Jane was to marry Sir Horace Blackwood, a widower who needed an heir.

Elizabeth was to marry Mr Thomas Sibley, a man of new money who wanted a gentleman’s daughter.

The weddings were set for the third week of July.

Neither man required a dowry. This was the first of several matters her uncle had not commented upon, though his silence on the point had been careful.

Both settlements were generous on the gentleman’s side — unusually so, for women bringing nothing to the match — and in each case what had been most insisted upon was the lady’s youth, her gentle birth, and her being handsome.

Blackwood’s man of business had written of pleasing appearance without embarrassment.

Sibley’s had written a fine figure. Both had been prepared to pay for the privilege.

She and Jane would sleep on pallets in whatever rooms the Gardiners could find to let in the weeks that remained.

Her mother would go to the Philipses after the weddings.

Kitty and Lydia would go with the Gardiners wherever the Gardiners went, which was not yet decided.

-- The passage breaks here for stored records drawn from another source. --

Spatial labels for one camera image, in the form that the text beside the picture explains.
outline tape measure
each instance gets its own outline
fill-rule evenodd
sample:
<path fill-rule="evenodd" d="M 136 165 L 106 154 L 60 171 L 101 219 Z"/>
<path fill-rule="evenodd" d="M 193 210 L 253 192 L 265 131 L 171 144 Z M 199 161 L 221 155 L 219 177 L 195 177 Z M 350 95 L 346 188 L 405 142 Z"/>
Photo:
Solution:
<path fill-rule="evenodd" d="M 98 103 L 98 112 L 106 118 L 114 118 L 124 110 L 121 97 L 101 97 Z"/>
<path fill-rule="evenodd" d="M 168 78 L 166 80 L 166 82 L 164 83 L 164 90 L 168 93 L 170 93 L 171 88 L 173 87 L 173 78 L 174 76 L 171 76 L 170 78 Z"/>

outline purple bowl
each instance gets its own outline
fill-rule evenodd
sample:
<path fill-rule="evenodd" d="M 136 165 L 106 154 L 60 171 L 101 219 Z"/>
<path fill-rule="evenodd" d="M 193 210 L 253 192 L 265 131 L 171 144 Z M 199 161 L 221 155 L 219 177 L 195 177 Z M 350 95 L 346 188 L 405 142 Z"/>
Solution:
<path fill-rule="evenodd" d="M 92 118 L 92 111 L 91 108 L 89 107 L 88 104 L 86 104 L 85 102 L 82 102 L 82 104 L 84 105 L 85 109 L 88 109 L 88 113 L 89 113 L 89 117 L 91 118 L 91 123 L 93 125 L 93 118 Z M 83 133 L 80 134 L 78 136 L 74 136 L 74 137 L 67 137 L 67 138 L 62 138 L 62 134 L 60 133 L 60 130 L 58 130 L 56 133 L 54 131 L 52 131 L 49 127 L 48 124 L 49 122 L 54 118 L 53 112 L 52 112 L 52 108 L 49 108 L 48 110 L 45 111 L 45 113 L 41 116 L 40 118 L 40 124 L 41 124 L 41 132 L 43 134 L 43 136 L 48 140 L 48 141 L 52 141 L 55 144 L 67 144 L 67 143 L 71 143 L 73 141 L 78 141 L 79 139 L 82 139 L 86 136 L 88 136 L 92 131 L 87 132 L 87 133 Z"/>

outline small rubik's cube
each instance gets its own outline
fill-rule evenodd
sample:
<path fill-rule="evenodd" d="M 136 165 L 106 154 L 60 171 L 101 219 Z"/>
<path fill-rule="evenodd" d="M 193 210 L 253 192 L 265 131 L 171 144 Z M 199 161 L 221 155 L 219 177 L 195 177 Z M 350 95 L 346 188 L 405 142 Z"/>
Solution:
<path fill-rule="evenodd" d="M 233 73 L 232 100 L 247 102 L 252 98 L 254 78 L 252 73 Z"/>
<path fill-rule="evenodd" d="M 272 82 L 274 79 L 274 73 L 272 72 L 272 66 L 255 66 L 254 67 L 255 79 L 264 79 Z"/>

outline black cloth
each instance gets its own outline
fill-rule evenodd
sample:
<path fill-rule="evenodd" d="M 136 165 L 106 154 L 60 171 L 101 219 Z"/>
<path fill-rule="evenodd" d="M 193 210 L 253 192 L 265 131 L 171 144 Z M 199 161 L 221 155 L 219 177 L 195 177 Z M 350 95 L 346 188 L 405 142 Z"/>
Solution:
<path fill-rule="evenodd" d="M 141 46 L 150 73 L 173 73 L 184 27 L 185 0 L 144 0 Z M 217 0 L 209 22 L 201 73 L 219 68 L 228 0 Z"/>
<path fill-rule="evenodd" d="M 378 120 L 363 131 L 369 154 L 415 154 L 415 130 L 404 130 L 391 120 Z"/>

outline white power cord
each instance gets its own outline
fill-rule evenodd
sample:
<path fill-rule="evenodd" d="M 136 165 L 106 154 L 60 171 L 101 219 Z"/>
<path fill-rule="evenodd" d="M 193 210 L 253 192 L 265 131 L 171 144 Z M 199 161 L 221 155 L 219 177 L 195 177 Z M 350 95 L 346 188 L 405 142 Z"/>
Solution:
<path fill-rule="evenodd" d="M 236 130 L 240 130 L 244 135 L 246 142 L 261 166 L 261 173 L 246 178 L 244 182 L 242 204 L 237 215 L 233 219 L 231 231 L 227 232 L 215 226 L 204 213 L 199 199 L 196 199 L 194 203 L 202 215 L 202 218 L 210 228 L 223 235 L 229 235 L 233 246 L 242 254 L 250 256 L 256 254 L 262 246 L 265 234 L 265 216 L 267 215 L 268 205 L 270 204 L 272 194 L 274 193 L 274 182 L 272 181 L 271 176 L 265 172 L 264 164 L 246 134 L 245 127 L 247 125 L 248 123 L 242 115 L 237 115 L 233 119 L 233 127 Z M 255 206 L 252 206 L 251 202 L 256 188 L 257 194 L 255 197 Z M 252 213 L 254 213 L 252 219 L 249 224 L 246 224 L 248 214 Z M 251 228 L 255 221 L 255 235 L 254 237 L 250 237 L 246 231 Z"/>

Mary’s situation was not yet fixed — her uncle had a clerk he thought might do, a decent young man of no distinction who would at least be kind — and kindness, the plain character of being unlikely to cause harm, was the highest praise available to any of them now.

She pressed the back of her hand against her mouth.

The nausea had been coming and going since the carriage ride home from Mayfair yesterday, and it was coming now — a small, pale, rising thing at the back of her throat that she would not permit to arrive.

She breathed through her nose to keep from retching.

Yesterday.

She could not stop going back to yesterday.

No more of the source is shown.